Single Malt Scotch Prices Skyrocket As Demand Soars
Distilleries are ramping up production to help meet demand, but it’s not fast enough as collectors of older vintages face continually escalating prices for coveted single malt Scotches, reports CNN Money.
"The shortage of old and rare single malt ... has already started, and it's going to get worse," Rickesh Kishnani, founder of the world's first whisky investment fund, told CNN.
Scotch has always been produced in limited quantities but in the late 1980s, many distilleries started going out of business. Exports of Scottish whisky have been stagnating but global demand for the spirit has escalated dramatically in the past decade.
In the U.S., sales of single malt Scotch (which is whisky made from the product of a single distillery rather than a blend) almost tripled between 2002 and 2015, according to the Distilled Spirits Council of the United States.
Demand in Asia has also sky-rocketed, and it now accounts for one-fifth of all Scotch exports annually.
"In China, everybody is talking about it," Stephen Notman of the Whisky Corporation, a whisky investment firm, told CNN Money. "Nobody thought in a million years that there would be a market there for 30-, 40-year-old whisky."
One example of the dramatic price increase is seen with a 30-year aged Black Bowmore whisky, first released in1994. It initially went on sale for $110 a bottle. But, according to Notman, the prized liquor can go for $7,000 at auction today.
In 2014, the world's most expensive Scotch was sold at a Sotheby’s auction in Hong Kong-- a large crystal decanter holding Macallan "M" whisky went for $628,205.
Instead of looking to the stock market, savvy investors have begun snapping up bottles of single malt Scotch. According to the Investment Grade Scotch Whisky Index, whisky prices climbed 14 percent last year, beating other traditional assets like gold. The value of Kishnani's whisky fund, which is based in Hong Kong and boasts an impressive collection of about 7,500 bottles, has increased 26 percent since it started in 2014.
Producers are now working furiously to keep up with demand.
"We are currently working at full capacity… seven days a week, 24 hours a day,” Charlie Whitfield, a brand manager for Macallan, told CNN Money. "We just need to be patient and allow those casks to work their magic."

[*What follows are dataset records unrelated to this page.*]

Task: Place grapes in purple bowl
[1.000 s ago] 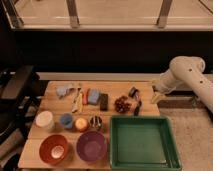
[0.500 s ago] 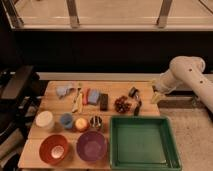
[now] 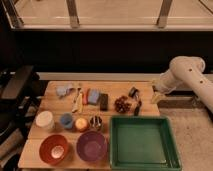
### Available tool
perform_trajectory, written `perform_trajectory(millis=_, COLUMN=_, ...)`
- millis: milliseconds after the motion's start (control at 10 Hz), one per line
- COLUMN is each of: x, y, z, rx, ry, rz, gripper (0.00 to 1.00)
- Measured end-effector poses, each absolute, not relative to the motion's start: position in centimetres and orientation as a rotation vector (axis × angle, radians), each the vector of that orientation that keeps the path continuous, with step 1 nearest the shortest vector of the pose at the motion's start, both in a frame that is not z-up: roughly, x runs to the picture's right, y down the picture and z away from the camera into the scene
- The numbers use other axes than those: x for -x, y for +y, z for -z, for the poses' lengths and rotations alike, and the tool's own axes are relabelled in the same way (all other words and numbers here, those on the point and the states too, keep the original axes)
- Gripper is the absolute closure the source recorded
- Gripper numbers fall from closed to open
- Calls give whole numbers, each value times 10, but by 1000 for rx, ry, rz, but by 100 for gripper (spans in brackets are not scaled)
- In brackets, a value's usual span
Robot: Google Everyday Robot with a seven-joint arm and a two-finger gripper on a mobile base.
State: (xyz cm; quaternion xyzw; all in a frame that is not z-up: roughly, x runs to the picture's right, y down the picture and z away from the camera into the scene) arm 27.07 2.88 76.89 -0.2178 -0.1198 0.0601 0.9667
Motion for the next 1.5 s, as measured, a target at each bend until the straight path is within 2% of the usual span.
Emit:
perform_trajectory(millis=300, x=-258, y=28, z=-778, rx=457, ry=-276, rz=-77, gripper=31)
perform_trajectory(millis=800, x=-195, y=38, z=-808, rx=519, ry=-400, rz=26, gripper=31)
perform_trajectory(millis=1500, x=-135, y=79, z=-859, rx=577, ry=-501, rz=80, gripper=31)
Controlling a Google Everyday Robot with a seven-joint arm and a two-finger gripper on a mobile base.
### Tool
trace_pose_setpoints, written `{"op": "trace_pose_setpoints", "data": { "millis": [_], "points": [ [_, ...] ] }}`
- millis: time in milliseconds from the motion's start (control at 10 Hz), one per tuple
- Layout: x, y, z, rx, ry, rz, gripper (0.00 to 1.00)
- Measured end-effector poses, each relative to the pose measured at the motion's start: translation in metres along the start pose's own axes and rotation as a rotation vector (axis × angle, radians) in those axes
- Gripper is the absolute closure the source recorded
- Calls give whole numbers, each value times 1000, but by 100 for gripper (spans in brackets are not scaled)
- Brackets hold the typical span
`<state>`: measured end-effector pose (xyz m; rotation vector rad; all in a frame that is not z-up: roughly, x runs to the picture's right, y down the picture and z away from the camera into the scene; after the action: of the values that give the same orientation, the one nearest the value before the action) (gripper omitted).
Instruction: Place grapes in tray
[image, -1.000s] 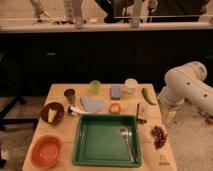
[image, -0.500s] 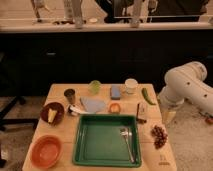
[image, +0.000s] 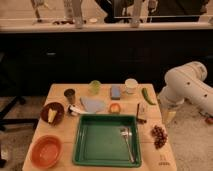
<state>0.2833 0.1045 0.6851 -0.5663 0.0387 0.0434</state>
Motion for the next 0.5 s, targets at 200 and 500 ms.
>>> {"op": "trace_pose_setpoints", "data": {
  "millis": [200,500],
  "points": [
    [1,-1,1,-2,-8,6,20],
    [5,2,10,-29,-10,21,20]
  ]
}}
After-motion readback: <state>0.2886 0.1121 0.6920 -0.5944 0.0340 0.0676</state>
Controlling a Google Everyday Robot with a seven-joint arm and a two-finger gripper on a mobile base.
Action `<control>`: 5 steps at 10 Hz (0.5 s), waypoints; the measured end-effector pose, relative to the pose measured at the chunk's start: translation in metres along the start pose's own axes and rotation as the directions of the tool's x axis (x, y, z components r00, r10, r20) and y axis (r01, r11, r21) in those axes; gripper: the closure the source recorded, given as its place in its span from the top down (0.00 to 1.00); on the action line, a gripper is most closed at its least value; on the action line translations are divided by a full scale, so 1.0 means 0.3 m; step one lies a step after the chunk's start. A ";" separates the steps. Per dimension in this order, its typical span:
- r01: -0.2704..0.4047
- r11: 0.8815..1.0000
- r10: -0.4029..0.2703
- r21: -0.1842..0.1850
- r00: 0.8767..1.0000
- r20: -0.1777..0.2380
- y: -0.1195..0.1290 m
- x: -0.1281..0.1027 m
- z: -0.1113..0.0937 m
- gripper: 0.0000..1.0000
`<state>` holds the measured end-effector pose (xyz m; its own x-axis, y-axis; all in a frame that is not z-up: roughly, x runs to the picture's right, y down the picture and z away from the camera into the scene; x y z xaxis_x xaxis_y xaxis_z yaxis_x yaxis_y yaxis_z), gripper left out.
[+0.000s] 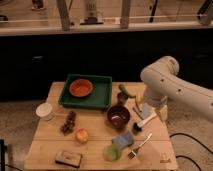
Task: Place apple in paper cup
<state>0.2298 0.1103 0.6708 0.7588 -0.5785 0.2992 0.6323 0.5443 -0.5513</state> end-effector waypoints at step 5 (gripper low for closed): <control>0.097 0.995 -0.097 0.000 0.995 -0.028 -0.039 -0.025 0.004 0.80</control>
<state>0.2170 0.1091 0.6759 0.6892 -0.6454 0.3295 0.7031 0.4855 -0.5197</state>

Macallan plans to open a second distillery by early 2018. But by law, all Scotch whisky must be aged for a minimum of three years so the bottles won’t be released for awhile. Some distilleries, including Macallan, Highland Park and Glenlivet have started releasing bottles without disclosing the whisky’s age on the label but highlight the woods used in the aging process. The move helps keep shelves stocked and allows companies to better control premium bottle prices in the future.
Despite distilleries efforts to boost production, experts say the shortage—and continuing price escalation-- could last 10 to 15 more years.